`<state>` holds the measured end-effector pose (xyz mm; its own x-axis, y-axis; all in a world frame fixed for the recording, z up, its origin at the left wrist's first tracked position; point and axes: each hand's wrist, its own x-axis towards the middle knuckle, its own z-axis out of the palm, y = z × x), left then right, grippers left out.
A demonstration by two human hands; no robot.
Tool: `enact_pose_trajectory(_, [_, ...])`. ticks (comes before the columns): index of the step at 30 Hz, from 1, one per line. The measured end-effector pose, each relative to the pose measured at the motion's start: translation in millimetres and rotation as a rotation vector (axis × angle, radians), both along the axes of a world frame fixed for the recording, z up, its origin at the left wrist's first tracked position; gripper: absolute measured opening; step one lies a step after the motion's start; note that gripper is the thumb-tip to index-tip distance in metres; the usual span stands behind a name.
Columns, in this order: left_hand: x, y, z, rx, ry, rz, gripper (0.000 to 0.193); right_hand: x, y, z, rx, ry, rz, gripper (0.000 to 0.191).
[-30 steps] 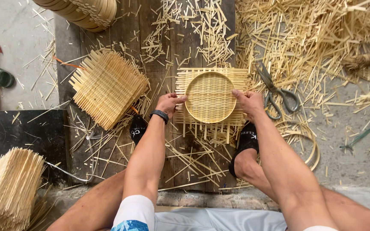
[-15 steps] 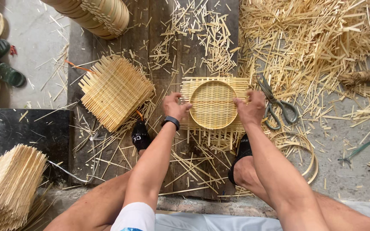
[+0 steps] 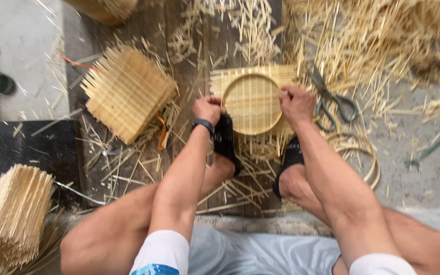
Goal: The person sits on the floor assembling round bamboo sieves: they press a woven bamboo disc into a bamboo rim, trim the protruding ends with scissors, shape the rim over a round wooden form, and set finished sieves aside with a stack of completed ones nearby.
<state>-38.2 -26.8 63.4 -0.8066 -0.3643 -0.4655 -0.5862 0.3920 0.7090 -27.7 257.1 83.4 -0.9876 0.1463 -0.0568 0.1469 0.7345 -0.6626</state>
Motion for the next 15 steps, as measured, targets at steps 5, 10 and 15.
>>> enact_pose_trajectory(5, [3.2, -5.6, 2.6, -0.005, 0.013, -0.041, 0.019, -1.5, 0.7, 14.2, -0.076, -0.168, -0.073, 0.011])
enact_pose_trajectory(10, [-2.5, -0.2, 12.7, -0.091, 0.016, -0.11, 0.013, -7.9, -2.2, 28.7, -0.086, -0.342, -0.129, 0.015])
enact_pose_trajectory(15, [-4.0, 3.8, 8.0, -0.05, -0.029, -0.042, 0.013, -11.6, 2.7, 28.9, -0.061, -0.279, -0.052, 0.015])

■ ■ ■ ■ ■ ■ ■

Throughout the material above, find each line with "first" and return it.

`<state>` holds the measured end-effector pose (xyz mm; its own x-axis, y-axis; all in a world frame fixed for the recording, z up, its origin at the left wrist's first tracked position; point and axes: each hand's wrist, its own x-axis towards the middle knuckle, its own z-axis out of the palm, y = z × x), left then right, grippers left out.
Tool: `enact_pose_trajectory(_, [_, ...])`. ticks (comes before the columns): index of the step at 30 Hz, from 1, one per line. The measured end-effector pose, each relative to the pose measured at the motion's start: translation in millimetres and rotation as a rotation vector (axis × angle, radians), both along the axes of a world frame fixed for the recording, z up, its origin at the left wrist's first tracked position; gripper: absolute measured opening; step one lies a step after the motion's start; note that gripper is the thumb-tip to index-tip distance in metres; the usual span stands behind a name.

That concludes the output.